Well, Wjax, I confess I pay as little attention to “Steven Goddard” as possible, because life’s too short to waste time on AGW-deniers who are obviously motivated by political tribalism, not science.
Wjax, he simply shows the data before correction and the data after correction in the same graph and proclaims the corrected data is fraudulent. But he doesn’t even show any evidence that the new dataset is incorrect, let alone evidence of fraud. So he doesn’t actually have a point. He simply proclaims that the change is fraudulent. His proclamation is based on nothing but the fact that the new dataset is different from the old one.
Rejection of climate science by garden variety ideological obsessives is driven by their deep hatred of the green movement. No matter how much the evidence mounts they are compelled to continue with the dishonest charade for which they seem to expect a special dispensation.

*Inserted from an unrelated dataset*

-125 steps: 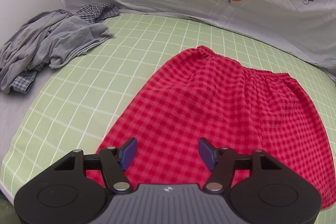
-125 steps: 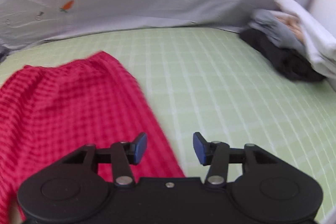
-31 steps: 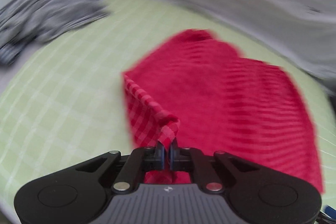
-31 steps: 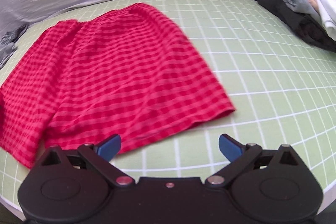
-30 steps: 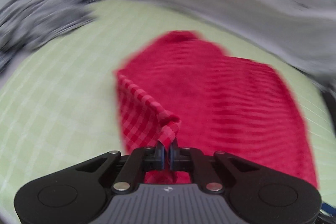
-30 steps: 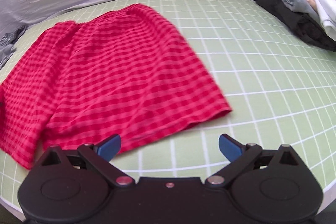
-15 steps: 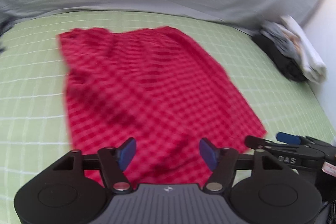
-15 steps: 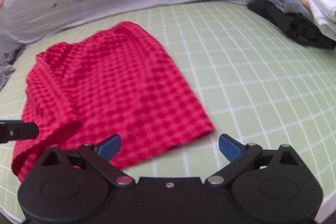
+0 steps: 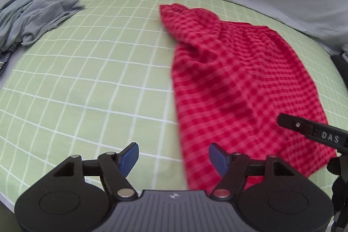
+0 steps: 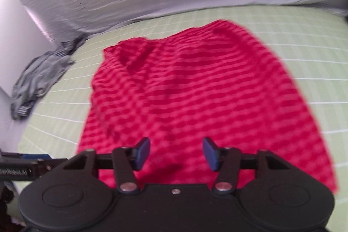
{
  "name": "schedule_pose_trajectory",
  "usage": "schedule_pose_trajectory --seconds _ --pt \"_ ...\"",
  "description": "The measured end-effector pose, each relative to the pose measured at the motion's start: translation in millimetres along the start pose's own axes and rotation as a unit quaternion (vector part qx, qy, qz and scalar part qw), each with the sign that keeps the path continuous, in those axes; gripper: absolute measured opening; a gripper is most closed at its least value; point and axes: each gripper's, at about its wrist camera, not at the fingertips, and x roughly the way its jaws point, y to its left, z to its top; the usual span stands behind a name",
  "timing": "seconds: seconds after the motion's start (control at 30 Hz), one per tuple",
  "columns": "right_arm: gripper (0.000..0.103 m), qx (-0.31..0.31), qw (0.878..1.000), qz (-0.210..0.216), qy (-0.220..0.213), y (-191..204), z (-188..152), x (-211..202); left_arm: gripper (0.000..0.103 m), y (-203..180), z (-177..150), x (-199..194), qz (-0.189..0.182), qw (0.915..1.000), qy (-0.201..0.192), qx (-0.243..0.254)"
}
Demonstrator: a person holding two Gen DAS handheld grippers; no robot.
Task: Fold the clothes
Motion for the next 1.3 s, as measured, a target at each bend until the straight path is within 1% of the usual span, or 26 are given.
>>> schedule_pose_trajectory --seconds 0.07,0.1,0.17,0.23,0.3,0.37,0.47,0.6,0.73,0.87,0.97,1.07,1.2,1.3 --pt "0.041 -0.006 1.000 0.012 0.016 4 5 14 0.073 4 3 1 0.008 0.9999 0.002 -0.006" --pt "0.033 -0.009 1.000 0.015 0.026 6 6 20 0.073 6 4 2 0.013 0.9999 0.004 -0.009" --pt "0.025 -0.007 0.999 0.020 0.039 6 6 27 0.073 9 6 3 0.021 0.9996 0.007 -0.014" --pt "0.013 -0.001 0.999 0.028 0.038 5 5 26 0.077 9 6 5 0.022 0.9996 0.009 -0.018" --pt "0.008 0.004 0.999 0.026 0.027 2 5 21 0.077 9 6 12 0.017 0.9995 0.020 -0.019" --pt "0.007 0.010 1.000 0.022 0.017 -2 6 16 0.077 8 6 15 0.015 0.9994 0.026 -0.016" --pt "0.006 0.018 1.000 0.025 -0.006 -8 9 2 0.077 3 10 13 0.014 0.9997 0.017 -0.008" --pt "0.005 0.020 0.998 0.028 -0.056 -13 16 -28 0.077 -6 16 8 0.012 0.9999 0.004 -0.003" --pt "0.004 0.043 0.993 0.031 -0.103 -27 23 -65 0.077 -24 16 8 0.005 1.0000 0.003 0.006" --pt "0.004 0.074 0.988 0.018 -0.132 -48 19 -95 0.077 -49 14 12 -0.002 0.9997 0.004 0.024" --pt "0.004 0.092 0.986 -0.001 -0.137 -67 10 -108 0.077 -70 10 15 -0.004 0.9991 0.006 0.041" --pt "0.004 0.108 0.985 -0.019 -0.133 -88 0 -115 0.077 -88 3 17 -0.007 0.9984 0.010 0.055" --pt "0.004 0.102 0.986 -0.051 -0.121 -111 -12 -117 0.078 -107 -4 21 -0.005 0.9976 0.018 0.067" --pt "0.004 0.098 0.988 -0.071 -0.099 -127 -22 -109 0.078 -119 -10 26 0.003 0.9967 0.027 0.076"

Sorry, meant to say “raw” data
You should be sorry for posting garbage here in the first place.
Wjax–fraudulent adjustments? Seriously?
All this bruha about something Tony Heller, aka Steven Goddard wrote?
The wanker who also wrote that it snows CO2 at the top of the Antarctic ice dome?
The wanker who also wrote that the reason Lake Super is cold is that it “remembers” the last ice age?
And Wajax, you have much more to be sorry for than mistyping the word raw.
Yep, *that* guy…
Also the guy who so spectacularly miscalled the end of the 2012 melt season–and as resolutely refused to own the gaffe. Only “pop-sci”–is he still operating?–is so ‘immune’ to error.
Who’s the patron saint of patience-with-wackos?
A relative of Cassandra’s, I think.
This will bring them out in force:
Quantifying expert consensus against the existence of a secret, large-scale atmospheric spraying program
Christine Shearer1,2, Mick West3, Ken Caldeira4 and Steven J Davis1,2
Published 10 August 2016 • © 2016 IOP Publishing Ltd
Environmental Research Letters, Volume 11, Number 8
I just saw this being posted. I suspect it has been set up to be insoluble with the available information, but don’t have the stats background to debunk it.
[Response: Yes, it was set up to be insoluble, using a ridiculous model to generate the series — one which does not emulate temperature data.]